*EXERCISE*:
Find each line below that includes "yellow", then copy it.
***
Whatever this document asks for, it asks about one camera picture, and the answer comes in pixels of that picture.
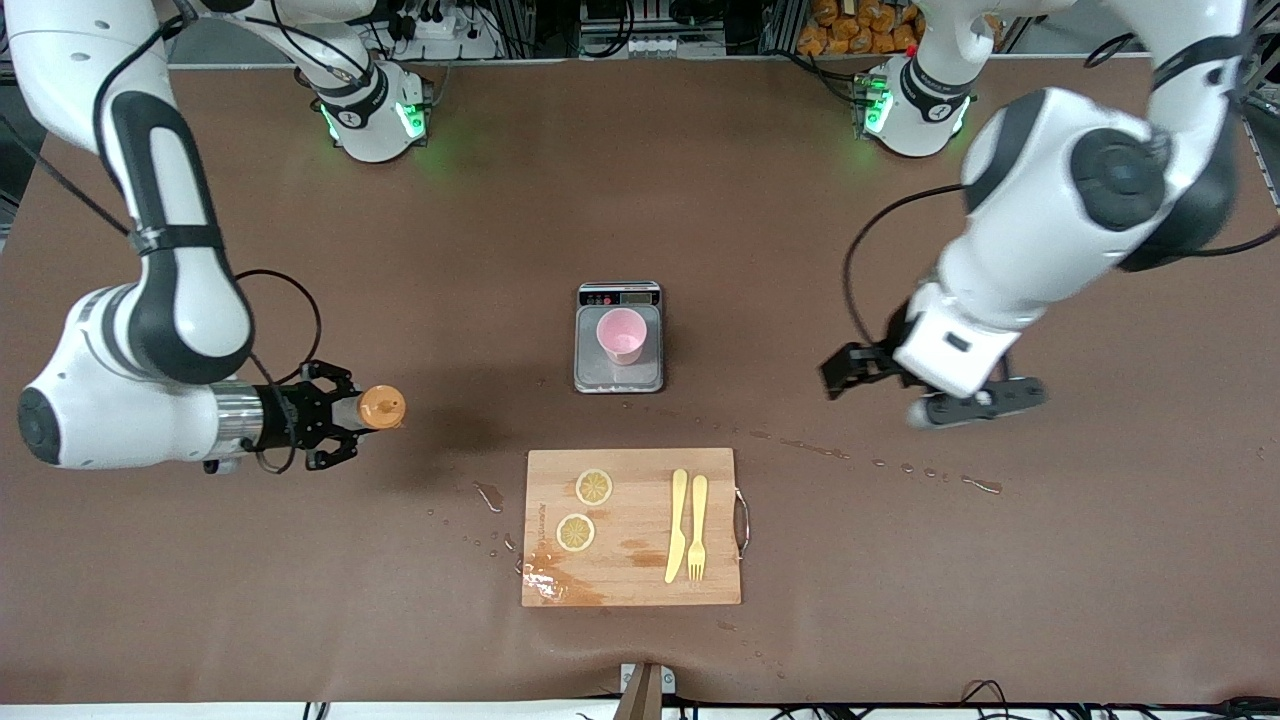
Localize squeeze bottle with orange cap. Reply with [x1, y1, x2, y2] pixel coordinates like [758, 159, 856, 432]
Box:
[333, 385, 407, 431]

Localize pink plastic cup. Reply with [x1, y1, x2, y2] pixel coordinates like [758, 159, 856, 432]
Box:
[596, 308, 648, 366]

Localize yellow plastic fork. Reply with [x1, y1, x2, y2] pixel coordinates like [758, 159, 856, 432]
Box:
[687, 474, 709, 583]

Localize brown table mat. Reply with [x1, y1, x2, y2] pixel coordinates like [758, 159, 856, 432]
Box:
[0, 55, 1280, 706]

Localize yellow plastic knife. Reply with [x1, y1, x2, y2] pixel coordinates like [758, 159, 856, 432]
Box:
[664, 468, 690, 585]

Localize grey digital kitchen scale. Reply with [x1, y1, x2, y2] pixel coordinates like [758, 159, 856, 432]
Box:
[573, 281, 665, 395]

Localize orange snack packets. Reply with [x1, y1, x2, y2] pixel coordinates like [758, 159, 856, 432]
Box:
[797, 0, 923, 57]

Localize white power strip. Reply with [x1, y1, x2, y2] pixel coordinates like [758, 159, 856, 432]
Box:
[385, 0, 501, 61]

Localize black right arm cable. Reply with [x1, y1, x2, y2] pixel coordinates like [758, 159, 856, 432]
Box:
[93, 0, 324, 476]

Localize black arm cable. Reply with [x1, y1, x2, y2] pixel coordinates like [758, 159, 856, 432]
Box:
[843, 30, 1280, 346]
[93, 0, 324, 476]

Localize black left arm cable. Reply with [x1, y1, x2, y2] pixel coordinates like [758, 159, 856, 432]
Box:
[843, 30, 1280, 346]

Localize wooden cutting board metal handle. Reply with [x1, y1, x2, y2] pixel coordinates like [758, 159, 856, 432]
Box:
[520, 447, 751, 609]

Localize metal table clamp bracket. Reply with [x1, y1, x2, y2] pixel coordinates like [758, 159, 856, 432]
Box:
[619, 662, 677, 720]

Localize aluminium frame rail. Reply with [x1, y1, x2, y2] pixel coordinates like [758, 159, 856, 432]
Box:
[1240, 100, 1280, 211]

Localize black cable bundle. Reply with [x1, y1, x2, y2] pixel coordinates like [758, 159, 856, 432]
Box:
***
*FINISHED EXERCISE*:
Localize yellow plastic fork. Reply with [x1, y1, x2, y2] pixel coordinates like [758, 159, 856, 432]
Localize yellow plastic knife. Reply with [x1, y1, x2, y2] pixel coordinates like [758, 159, 856, 432]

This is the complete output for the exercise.